• [What to do]
Go over the listing below line by line, and return each one holding the string "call".
===============
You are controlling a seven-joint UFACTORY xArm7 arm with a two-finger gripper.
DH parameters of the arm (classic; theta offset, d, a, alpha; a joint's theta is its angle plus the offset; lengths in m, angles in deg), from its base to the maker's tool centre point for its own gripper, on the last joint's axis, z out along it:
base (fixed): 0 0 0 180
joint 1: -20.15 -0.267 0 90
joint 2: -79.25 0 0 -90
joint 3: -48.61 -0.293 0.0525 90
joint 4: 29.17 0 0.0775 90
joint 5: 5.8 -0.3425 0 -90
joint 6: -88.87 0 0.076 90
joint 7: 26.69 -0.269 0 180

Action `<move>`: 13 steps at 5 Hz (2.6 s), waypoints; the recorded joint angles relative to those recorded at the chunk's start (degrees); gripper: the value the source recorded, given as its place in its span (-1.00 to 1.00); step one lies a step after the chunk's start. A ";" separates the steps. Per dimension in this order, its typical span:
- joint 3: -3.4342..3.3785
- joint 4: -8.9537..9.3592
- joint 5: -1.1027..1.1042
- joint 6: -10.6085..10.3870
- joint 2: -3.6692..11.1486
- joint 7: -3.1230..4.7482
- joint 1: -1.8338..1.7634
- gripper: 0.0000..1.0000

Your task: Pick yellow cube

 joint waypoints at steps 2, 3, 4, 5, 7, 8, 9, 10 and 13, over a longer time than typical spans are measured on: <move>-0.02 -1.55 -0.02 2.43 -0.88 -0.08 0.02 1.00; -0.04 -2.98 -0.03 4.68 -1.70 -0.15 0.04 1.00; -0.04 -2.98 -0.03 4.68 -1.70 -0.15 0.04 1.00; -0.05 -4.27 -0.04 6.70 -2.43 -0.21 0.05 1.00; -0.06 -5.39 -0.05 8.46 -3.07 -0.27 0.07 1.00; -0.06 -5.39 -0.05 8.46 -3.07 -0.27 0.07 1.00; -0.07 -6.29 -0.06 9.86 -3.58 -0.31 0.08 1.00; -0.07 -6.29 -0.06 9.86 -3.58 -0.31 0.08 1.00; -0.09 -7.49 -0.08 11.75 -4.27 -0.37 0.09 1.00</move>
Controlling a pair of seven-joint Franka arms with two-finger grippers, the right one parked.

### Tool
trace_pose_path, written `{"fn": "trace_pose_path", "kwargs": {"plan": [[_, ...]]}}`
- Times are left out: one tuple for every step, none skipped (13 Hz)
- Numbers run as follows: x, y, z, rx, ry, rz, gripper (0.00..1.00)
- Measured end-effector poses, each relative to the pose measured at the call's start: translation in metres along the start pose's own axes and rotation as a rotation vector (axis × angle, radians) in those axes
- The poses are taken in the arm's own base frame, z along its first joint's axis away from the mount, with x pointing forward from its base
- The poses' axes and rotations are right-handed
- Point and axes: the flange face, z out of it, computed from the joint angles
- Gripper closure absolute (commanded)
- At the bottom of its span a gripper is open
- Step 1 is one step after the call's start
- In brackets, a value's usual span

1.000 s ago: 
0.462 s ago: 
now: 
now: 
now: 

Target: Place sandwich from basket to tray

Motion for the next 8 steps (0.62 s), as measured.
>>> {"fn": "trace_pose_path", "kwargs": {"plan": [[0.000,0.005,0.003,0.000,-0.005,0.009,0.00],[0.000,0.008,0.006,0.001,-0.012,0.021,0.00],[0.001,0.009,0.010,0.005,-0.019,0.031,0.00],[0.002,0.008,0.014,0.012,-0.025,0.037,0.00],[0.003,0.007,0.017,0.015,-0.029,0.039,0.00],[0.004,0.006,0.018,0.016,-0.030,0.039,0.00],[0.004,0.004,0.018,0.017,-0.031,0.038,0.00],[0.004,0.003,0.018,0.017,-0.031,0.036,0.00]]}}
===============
• [Worked solution]
- Measured end-effector poses, each relative to the pose measured at the call's start: translation in metres along the start pose's own axes and rotation as a rotation vector (axis × angle, radians) in those axes
- Step 1 is one step after the call's start

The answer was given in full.